_Task to complete_
The required output is the exact run of lines below that opens at the line with "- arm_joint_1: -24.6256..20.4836" and closes at the line with "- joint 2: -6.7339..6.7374".

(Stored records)
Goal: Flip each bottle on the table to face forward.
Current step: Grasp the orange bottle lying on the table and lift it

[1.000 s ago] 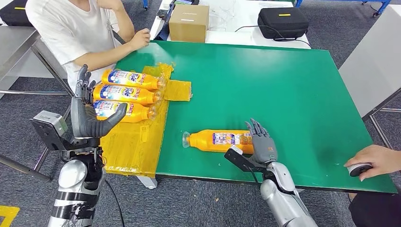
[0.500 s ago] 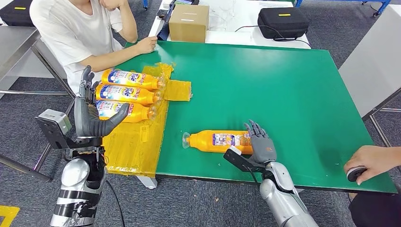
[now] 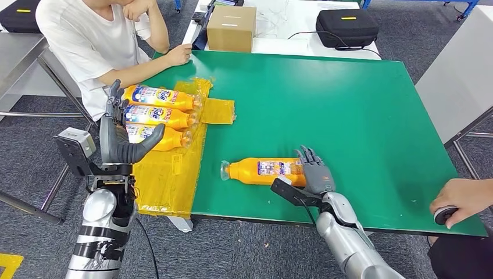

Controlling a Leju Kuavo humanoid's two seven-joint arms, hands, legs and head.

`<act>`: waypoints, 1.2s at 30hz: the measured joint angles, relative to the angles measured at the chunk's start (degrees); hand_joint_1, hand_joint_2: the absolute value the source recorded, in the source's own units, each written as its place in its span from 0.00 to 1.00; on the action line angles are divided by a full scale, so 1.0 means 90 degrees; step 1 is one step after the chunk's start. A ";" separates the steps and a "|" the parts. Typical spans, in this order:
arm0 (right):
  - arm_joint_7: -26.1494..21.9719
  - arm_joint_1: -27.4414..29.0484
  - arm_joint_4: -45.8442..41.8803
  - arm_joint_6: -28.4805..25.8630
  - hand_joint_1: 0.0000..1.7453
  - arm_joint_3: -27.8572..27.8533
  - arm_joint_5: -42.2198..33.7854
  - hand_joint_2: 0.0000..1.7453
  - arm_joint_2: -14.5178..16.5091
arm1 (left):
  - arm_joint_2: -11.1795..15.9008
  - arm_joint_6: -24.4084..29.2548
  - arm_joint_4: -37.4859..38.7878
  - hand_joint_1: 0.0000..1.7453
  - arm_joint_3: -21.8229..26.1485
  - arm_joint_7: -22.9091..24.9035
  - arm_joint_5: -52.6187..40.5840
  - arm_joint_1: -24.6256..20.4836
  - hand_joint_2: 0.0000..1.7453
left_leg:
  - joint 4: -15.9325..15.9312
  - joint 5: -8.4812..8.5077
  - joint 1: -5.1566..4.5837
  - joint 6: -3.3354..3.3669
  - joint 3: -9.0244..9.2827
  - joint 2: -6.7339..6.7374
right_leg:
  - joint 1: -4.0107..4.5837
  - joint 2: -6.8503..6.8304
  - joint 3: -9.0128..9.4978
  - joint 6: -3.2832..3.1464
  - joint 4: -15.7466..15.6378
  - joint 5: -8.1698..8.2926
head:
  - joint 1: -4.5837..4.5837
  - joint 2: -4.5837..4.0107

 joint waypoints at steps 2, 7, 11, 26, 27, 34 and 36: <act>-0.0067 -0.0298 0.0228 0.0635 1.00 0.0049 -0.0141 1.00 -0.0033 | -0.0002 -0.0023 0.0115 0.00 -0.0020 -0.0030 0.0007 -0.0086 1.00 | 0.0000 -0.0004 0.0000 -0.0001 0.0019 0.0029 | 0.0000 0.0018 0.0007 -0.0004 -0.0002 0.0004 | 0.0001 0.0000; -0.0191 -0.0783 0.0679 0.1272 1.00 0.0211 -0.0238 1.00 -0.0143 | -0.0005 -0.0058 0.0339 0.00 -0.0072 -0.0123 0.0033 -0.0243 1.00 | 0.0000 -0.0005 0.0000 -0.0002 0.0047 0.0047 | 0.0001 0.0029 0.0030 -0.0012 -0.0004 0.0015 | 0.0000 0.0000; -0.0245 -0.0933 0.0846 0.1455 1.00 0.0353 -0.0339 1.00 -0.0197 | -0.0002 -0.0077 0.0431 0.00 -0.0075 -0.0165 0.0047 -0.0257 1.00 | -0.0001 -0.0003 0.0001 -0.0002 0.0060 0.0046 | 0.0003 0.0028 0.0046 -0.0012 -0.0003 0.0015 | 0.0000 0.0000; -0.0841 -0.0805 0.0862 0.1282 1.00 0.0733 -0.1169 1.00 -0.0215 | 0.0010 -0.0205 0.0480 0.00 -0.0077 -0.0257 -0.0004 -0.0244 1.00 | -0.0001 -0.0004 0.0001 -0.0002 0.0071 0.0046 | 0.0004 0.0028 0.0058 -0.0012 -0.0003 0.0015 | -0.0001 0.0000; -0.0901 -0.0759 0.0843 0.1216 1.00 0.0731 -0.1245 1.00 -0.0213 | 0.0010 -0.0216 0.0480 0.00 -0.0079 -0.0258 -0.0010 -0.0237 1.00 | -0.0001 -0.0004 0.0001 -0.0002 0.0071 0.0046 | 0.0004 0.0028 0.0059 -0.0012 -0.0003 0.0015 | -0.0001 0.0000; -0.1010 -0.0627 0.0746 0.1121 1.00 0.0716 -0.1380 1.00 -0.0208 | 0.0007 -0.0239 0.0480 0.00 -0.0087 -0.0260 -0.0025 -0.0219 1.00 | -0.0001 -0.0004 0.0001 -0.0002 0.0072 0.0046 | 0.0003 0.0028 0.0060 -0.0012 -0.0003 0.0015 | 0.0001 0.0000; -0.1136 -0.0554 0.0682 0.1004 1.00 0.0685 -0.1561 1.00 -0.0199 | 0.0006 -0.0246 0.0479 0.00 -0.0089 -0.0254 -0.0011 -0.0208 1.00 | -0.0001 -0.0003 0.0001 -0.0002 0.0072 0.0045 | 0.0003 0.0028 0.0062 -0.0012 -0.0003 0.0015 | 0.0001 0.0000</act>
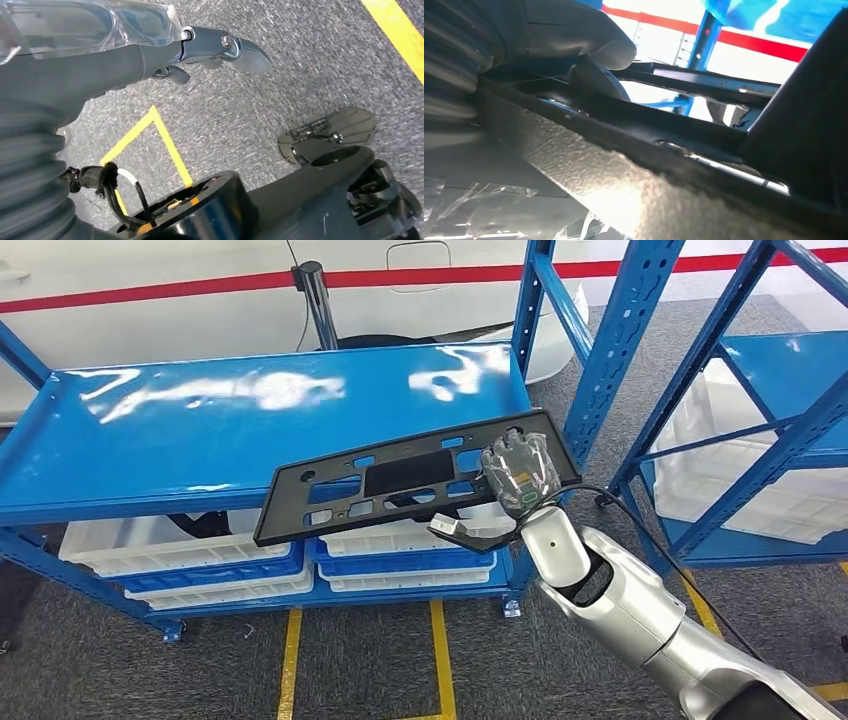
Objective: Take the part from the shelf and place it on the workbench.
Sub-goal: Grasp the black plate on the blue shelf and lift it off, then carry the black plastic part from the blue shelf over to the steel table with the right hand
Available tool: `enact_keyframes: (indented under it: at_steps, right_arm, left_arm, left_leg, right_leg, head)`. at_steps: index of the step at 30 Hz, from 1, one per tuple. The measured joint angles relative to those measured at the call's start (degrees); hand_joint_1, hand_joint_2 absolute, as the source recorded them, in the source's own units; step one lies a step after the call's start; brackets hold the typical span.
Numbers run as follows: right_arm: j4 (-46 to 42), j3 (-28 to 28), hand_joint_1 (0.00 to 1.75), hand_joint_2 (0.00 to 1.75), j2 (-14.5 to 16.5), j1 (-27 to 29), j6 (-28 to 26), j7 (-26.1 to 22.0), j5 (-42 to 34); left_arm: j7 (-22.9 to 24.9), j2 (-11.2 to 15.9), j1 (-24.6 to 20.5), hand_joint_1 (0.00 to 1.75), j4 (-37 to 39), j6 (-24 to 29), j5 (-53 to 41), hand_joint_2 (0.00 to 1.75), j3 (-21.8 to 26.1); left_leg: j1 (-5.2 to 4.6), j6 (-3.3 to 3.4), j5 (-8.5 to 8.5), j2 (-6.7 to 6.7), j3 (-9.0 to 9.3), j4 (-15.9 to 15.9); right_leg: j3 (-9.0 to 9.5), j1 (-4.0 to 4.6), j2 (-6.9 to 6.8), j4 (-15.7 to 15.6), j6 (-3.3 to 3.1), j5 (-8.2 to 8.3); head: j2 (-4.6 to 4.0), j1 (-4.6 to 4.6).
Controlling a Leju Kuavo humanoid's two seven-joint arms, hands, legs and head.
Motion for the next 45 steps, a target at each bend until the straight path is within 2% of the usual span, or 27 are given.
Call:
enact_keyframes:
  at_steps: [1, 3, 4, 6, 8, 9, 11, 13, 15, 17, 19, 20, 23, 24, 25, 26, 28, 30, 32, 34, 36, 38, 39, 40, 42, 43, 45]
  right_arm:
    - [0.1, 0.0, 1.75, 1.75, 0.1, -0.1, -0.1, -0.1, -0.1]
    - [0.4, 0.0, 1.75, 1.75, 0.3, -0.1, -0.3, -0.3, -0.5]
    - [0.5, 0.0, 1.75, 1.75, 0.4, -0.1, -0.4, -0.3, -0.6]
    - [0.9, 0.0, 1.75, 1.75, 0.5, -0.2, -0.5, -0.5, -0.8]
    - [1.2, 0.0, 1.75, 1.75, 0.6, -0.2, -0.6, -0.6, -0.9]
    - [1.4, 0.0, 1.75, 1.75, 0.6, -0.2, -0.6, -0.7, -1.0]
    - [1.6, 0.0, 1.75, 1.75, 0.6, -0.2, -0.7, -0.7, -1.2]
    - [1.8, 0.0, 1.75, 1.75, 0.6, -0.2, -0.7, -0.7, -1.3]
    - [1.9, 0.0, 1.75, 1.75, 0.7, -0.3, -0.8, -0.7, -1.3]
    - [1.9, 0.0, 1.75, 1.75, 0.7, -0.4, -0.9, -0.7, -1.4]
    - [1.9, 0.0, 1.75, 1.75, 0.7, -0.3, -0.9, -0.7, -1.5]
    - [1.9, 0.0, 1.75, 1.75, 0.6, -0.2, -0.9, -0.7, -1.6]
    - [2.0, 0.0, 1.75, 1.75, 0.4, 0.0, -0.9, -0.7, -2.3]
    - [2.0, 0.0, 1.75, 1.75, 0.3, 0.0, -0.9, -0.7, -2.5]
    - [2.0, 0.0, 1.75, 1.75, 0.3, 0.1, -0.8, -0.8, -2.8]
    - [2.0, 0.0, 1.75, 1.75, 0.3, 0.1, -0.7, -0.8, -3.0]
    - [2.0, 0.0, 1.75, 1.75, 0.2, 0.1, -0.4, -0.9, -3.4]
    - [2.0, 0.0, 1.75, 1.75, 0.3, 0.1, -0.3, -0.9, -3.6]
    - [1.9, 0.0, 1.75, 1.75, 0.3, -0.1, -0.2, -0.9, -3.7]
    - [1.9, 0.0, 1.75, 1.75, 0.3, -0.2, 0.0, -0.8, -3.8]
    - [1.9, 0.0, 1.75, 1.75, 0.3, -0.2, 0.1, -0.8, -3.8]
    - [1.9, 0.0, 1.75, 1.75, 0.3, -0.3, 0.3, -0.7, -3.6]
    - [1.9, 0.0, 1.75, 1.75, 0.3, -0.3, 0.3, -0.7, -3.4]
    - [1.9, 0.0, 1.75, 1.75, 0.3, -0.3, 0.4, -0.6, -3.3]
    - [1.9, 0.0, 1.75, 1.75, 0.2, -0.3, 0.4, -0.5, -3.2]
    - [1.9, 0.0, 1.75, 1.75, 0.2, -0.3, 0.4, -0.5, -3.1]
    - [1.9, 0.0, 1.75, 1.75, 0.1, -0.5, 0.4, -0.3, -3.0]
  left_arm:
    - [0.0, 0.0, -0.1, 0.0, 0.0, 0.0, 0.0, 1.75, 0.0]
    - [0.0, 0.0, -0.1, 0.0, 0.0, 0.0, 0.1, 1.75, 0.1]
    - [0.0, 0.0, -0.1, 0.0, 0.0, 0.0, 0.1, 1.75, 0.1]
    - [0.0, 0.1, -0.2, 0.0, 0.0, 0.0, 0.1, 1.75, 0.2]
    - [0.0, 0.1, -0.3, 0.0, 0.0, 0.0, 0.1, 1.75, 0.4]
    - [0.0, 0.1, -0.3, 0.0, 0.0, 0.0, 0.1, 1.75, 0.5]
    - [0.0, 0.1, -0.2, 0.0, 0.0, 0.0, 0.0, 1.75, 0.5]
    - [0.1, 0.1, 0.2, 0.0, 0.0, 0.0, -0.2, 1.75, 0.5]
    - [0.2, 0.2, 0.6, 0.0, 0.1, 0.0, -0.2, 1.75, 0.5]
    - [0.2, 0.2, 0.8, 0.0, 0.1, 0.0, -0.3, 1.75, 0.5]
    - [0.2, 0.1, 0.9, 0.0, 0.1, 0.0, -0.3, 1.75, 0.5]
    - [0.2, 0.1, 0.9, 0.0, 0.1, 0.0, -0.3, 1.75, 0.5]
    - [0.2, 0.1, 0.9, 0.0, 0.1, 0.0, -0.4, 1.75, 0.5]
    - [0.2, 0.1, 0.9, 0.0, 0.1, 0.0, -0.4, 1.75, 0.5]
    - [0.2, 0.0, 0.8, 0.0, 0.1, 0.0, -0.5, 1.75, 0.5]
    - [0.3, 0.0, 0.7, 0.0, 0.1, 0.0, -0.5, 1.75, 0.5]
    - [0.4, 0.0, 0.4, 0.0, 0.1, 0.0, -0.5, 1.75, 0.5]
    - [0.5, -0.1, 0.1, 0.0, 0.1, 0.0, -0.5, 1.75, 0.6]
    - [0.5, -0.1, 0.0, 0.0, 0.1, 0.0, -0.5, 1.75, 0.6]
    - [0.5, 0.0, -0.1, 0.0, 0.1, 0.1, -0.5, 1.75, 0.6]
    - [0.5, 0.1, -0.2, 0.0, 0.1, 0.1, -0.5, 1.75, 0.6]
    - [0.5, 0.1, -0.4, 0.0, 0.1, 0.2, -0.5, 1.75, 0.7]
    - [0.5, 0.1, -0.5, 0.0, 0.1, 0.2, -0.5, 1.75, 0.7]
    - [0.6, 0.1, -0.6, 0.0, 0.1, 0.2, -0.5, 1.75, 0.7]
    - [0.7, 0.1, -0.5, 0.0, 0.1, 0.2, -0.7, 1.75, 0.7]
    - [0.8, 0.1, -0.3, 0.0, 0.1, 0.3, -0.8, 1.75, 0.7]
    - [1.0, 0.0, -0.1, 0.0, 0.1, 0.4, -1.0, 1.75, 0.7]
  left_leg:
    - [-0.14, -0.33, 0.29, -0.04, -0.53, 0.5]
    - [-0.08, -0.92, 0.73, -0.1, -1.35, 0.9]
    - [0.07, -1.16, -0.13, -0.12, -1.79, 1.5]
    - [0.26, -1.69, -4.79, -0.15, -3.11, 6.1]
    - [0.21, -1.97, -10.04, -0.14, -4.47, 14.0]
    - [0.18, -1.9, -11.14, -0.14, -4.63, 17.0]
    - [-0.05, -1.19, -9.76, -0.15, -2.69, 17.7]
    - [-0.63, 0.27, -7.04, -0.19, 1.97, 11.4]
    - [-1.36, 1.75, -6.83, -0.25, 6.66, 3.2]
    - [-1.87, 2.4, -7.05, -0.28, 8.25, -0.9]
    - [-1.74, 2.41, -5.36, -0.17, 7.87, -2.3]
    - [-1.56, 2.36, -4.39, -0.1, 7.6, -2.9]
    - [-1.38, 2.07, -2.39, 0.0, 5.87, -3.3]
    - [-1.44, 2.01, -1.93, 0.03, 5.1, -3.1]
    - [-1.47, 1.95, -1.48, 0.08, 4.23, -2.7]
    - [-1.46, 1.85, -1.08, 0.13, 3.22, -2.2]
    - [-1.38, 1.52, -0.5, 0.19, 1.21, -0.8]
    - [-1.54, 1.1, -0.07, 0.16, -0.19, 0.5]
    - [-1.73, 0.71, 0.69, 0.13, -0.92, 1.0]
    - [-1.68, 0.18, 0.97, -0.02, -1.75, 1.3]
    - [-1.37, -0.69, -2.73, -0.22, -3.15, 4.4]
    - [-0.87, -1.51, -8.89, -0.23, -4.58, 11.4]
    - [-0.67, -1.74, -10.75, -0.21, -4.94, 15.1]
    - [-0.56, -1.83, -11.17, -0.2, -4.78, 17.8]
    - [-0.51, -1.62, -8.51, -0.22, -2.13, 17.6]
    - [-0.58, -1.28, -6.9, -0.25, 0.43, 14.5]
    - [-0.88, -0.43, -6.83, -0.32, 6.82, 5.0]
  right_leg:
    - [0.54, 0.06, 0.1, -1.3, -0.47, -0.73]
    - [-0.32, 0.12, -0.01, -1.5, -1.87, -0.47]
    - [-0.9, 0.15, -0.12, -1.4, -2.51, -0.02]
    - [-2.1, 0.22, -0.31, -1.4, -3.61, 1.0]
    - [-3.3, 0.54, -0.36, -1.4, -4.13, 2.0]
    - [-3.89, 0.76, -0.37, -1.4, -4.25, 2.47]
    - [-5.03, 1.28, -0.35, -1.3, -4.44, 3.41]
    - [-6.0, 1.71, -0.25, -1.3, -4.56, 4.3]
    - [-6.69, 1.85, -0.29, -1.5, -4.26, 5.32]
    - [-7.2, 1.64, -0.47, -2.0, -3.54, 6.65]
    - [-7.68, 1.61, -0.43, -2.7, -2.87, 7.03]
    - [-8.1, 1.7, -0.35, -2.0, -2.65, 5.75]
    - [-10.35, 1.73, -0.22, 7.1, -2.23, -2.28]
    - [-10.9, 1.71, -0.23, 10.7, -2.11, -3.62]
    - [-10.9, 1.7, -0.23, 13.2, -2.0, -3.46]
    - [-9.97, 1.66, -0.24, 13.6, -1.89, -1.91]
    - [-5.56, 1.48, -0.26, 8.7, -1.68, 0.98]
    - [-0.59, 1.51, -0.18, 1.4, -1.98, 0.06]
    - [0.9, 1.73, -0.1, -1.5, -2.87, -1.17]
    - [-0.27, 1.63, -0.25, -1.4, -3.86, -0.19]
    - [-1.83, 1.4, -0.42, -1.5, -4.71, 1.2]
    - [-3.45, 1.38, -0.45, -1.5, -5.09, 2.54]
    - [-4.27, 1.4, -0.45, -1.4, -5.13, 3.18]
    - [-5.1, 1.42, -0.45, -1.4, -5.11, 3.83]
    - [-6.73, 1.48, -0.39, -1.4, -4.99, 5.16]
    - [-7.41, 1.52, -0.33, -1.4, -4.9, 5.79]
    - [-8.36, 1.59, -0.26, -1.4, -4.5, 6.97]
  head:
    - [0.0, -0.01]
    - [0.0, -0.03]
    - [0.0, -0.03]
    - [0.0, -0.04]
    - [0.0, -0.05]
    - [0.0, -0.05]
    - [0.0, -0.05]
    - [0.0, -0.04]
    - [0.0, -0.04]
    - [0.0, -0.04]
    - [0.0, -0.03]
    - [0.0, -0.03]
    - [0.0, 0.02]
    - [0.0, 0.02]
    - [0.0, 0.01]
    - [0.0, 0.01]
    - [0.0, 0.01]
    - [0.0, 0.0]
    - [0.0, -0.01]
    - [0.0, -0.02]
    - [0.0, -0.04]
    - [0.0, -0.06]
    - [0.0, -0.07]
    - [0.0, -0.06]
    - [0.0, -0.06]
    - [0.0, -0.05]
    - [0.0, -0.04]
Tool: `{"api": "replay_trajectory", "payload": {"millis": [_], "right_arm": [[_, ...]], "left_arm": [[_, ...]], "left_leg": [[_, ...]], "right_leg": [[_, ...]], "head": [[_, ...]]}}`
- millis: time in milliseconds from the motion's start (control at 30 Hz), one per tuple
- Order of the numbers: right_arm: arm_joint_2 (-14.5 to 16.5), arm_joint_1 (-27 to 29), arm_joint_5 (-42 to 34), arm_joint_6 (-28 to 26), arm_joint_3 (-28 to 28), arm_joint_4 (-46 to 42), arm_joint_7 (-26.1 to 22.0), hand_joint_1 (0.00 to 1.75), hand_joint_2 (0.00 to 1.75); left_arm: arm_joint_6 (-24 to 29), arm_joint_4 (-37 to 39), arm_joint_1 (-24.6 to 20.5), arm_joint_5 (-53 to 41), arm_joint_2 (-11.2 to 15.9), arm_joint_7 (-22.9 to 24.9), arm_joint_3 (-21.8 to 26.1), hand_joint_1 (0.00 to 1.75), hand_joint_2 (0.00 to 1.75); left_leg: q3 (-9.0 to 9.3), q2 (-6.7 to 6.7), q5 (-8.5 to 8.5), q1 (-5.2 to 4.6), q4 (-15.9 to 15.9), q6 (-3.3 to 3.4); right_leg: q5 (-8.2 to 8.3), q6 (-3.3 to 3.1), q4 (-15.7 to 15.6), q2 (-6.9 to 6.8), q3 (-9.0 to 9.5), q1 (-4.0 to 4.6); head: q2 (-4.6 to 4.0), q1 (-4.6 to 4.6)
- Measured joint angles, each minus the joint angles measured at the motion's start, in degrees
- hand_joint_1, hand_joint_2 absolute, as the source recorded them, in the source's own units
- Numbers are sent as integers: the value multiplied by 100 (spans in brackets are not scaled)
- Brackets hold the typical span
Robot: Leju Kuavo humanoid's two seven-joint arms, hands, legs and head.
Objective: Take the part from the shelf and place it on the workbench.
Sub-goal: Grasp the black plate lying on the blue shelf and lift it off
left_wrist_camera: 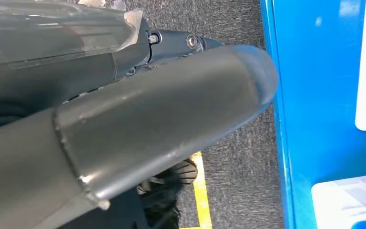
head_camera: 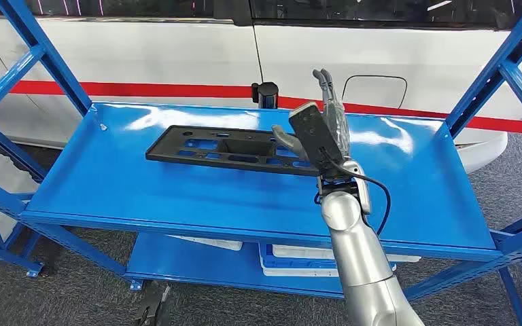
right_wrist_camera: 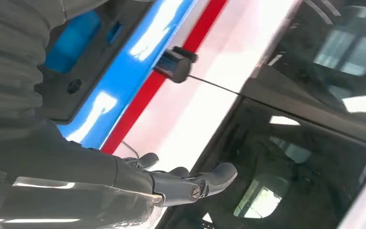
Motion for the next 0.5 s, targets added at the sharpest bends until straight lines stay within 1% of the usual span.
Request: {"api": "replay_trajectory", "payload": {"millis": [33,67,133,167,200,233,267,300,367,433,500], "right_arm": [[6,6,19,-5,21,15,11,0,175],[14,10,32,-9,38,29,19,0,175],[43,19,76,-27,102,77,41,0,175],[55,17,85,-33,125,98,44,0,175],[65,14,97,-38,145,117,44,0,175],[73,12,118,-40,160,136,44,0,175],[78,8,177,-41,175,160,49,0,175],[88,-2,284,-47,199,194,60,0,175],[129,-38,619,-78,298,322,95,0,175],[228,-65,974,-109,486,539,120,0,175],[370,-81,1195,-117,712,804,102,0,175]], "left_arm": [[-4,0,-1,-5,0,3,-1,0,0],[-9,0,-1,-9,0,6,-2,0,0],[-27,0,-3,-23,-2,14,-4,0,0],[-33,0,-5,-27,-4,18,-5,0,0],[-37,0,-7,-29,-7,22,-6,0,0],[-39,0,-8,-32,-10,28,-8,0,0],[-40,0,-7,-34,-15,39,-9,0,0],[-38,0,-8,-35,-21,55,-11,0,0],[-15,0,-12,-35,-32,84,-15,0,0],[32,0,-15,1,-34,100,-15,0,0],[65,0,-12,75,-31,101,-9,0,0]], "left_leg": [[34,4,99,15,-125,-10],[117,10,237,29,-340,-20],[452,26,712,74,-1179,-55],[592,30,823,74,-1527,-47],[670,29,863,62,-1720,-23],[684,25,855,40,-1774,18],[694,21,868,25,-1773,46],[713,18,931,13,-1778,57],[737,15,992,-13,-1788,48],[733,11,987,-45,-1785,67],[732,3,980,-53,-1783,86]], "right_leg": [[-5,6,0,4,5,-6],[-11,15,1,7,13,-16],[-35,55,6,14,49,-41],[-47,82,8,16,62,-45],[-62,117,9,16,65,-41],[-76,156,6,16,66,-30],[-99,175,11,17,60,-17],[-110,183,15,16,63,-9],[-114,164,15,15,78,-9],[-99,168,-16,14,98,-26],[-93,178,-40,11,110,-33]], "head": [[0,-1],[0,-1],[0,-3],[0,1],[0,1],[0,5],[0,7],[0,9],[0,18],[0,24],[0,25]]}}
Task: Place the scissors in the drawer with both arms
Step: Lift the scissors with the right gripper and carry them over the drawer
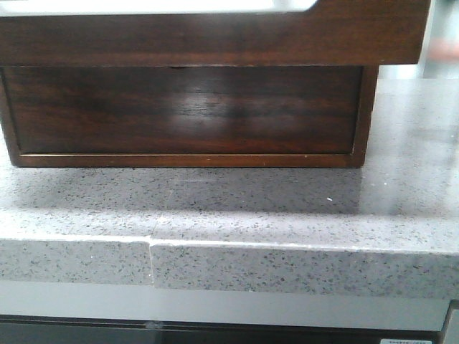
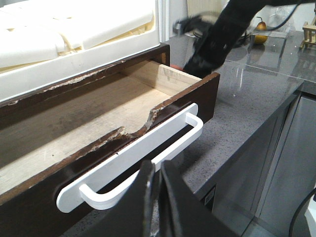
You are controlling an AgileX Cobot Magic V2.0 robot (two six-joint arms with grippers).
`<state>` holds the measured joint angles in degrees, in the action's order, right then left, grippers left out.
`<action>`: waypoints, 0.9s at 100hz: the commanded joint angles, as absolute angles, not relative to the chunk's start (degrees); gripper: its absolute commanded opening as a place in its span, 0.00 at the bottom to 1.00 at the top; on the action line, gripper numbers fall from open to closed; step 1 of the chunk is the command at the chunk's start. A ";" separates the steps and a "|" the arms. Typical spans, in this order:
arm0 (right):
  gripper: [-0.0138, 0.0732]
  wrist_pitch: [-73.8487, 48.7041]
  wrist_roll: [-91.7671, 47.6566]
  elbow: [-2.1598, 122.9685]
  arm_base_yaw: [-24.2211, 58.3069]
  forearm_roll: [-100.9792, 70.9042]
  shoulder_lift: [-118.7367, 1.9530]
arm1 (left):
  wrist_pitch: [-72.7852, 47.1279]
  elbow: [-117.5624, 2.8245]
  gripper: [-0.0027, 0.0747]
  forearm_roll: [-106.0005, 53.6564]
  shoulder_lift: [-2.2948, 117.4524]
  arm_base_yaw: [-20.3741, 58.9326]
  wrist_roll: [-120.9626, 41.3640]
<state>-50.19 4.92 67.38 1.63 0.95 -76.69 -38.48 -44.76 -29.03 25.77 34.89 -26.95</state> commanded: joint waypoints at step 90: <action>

_Answer box_
  - arm_joint_1: -24.6256..20.4836
  - hand_joint_2: 0.0000..1.7453
left_leg:
  - joint 4: -15.9325..15.9312
  - joint 5: -8.4812..8.5077
  - joint 1: -5.1566..4.5837
  - joint 6: -3.3354..3.3669
  - joint 3: -9.0244..9.2827
  - joint 2: -6.7339..6.7374

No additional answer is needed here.